My wife is partial to crepuscular. Your cat is crepuscular. Any creature that becomes active around twilight is crepuscular. In high school, my friends and I were often crepuscular, especially in the summertime once we got our driver’s licenses. To me, the most intriguing time of day at the local fair is dusk, when the lights on the carnival rides begin to take possession of the midway, the air gets thinner and shadows blend into ephemera. Cats on the prowl and riders on the Tilt-a-Whirl are crepuscular emanations in the waning day.

The odd thing about crepuscular is that it seems as if it should be onomatopoeic (another great word), but it’s not. I expect it to describe something tortoise-like, with a hard shell or carapace. I expect it to have an etymology that combines muscular with creep. But really it’s just a Latin derivative for “twilight” (crepusculum). So rather than being onomatopoeic, it’s mostly taxonomic. Whatever the case, my cat doesn’t care.

Recently, I came upon the word serotinal, which means late summer. It can be used for certain kinds of plants that bloom at this time of year. It can also suggest a feeling of melancholy as the summer winds down. A serotinal nostalgia, for instance. And it sounds like a new pharmaceutical you might ask your doctor about. Feeling overly wistful? Experiencing extreme cases of longing? Try Serotinal! (Side effects may include nausea related to the consumption of fair snow cones, a soul-crunching lack of drive to clean the gutters before October, and excessive remembering of one’s halcyon days. If remembering persists longer than four hours, call your doctor.)

No other season ends with such pensiveness. Fall turns to winter right around the time the holidays kick in and the first snows arrive. Winter ends with spring, and the last snow of the year is rarely mourned. Spring turns to summer, and school is out, vacations commence, and shorts and flip-flops rule the day. And summer does what at the end? It falls, and we are booted out of Eden.

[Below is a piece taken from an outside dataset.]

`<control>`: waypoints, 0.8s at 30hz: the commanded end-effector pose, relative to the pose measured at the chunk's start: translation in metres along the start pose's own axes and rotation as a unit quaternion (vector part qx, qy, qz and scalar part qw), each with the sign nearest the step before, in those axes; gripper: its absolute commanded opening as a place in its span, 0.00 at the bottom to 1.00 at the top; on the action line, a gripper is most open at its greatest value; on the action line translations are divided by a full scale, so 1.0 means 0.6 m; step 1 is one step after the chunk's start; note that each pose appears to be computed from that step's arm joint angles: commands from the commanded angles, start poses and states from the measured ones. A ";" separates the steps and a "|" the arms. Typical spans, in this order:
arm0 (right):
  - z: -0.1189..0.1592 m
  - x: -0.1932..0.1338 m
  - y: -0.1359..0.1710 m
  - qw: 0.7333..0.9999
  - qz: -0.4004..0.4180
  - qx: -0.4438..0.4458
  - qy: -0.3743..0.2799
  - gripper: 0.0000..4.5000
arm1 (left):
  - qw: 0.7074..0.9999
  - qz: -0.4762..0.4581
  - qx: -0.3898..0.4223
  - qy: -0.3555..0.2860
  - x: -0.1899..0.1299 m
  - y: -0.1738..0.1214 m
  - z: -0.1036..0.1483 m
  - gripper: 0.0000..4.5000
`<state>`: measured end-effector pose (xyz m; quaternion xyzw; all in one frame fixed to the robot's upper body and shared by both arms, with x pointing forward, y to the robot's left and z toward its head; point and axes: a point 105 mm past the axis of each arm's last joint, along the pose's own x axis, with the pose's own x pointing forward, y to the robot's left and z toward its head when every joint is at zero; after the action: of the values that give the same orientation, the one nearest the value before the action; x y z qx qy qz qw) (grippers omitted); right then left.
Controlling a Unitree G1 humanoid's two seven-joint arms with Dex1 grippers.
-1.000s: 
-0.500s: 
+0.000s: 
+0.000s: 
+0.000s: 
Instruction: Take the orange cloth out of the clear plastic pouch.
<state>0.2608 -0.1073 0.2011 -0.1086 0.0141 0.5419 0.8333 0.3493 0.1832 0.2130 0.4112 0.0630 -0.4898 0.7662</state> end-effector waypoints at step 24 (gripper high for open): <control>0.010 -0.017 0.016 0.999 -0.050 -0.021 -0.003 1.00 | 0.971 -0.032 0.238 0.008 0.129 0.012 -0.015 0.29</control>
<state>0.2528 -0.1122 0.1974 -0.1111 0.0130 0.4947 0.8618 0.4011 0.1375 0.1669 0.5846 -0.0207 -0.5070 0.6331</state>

There is usually a point, however, at which summer begs us to leave it behind. If the heat has been excessive, the air muggy or filled with the smoke of regional wildfires, it’s time for a change.

And, now, the air is clearing. School has started. Autumn scratches at the door like a hungry cat.

To be sure, green still clings to the trees, as the sun vectors toward another equinox. Summer has but a few days left, and there’s a serotinal feeling in the air, bearing with it a certain trepidation about what the fall might (or might not) bring.